As The Turtle Hospital staff loaded up our largest patient for release–a 375 pound female green–a call came in about a much smaller patient we were about to receive–a golf ball sized loggerhead hatchling.
Farley was released two miles offshore from a commercial lobster and crab trap boat, a crab trap being the very thing that brought her to us. Her right front flipper had to be
amputated due to the entanglement. Talk about going full circle. The irony of the story did, in fact, make Farley’s release even more meaningful. Bill Kelly, president of the commercial fishing industry in the Keys, rode alongside the big boat in a smaller vessel, complete with a camera crew. Farley will become the “poster child” for trap and angler interaction in the Florida Keys as Mr. Kelly plans to produce a press release encouraging commercial fishermen to be vigilant and concerned about conserving marine life at large.
Farley’s rescue family, including three generations of the four man rescue team, drove all the way down from Winter Haven, FL to be part of the release. Jan Zinsmeister wishes she
would have been on the boat the day Farley was spotted, noting that this release would be something she would never forget. She also remarked that she wouldn’t have let
her 12-year-old son (and one of the rescuers), Zach, miss this opportunity. His five-year-old sister even rearranged her birthday plans, canceling a celebration back home so that
they could all witness this happy ending.

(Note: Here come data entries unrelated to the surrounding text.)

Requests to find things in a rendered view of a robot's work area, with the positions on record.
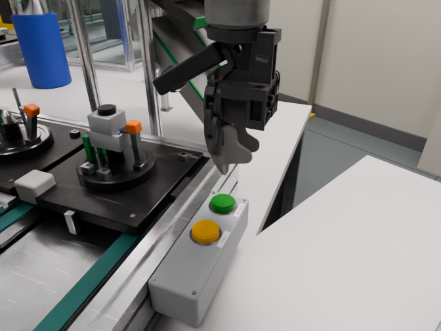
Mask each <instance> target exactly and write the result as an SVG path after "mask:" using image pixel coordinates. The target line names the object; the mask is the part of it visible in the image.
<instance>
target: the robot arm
mask: <svg viewBox="0 0 441 331"><path fill-rule="evenodd" d="M204 8H205V21H206V22H207V23H208V25H207V38H208V39H210V40H213V41H215V42H214V43H212V44H210V45H208V46H206V47H205V48H203V49H202V50H200V51H198V52H197V53H196V54H194V55H192V56H191V57H189V58H187V59H186V60H184V61H182V62H181V63H180V64H177V65H176V66H168V67H166V68H165V69H164V70H163V71H162V73H161V74H160V76H158V77H157V78H156V79H154V80H153V82H152V83H153V85H154V87H155V88H156V90H157V92H158V93H159V95H161V96H162V95H165V94H166V93H168V92H171V93H176V92H179V91H181V90H182V89H183V88H184V87H185V85H186V82H188V81H190V80H191V79H193V78H195V77H197V76H199V75H200V74H202V73H204V72H206V71H208V70H209V69H211V68H212V67H214V66H216V65H218V64H220V63H221V62H223V61H225V60H227V62H228V63H226V64H224V65H222V66H220V67H219V68H217V69H216V70H214V71H213V72H211V73H210V74H208V75H207V80H208V81H207V85H206V87H205V91H204V99H203V112H204V136H205V142H206V145H207V149H208V152H209V153H210V155H211V158H212V159H213V161H214V163H215V165H216V167H217V168H218V170H219V171H220V173H221V174H222V175H226V174H227V173H228V169H229V166H230V164H248V163H249V162H250V161H251V160H252V159H253V156H252V152H256V151H258V149H259V147H260V144H259V140H258V139H256V138H255V137H254V136H252V135H250V134H249V133H248V132H247V130H246V128H248V129H255V130H259V131H264V127H265V125H266V124H267V123H268V121H269V119H270V118H271V117H272V116H273V115H274V113H275V112H277V108H278V95H279V87H280V73H279V71H277V70H276V56H277V48H278V42H280V41H281V36H282V28H267V25H266V23H267V22H268V21H269V14H270V0H204ZM240 46H241V48H240ZM276 72H277V73H276Z"/></svg>
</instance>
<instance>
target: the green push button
mask: <svg viewBox="0 0 441 331"><path fill-rule="evenodd" d="M235 203H236V201H235V199H234V198H233V197H232V196H231V195H229V194H218V195H216V196H214V197H212V199H211V208H212V209H213V210H214V211H216V212H218V213H228V212H230V211H232V210H233V209H234V208H235Z"/></svg>
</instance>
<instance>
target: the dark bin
mask: <svg viewBox="0 0 441 331"><path fill-rule="evenodd" d="M151 1H152V2H153V3H155V4H156V5H157V6H159V7H161V8H162V9H163V10H165V11H166V12H168V13H169V14H170V15H171V16H173V17H175V18H176V19H177V20H179V21H180V22H182V23H183V24H184V25H186V26H187V27H189V28H190V29H191V30H198V29H201V28H205V27H207V25H208V23H207V22H206V21H205V8H204V0H185V1H179V2H173V1H172V0H151Z"/></svg>
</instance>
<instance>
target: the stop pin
mask: <svg viewBox="0 0 441 331"><path fill-rule="evenodd" d="M64 216H65V219H66V222H67V225H68V228H69V231H70V233H73V234H77V233H78V232H80V231H81V228H80V225H79V221H78V218H77V215H76V212H75V211H72V210H68V211H67V212H66V213H65V214H64Z"/></svg>
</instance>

Upon returning to The Turtle Hospital, staff welcomed our first hatchling of the season. This lone loggerhead was picked up by FWC on their weekly patrolling in the Marquesas
Keys during nesting season. Of the 87 eggs in this nest, 83 made it to the sea successfully, three did not hatch and one found its way to us. Due to the isolation of the Marquesas, these hatchlings do not have to deal with light pollution, beach debris or coastal development that might interrupt their journey to the sea. Our newest patient
likely had trouble getting around a root, using up too much energy in the process. Hopefully, we’ll send thelittle loggerhead back to sea once it’s eating on its own!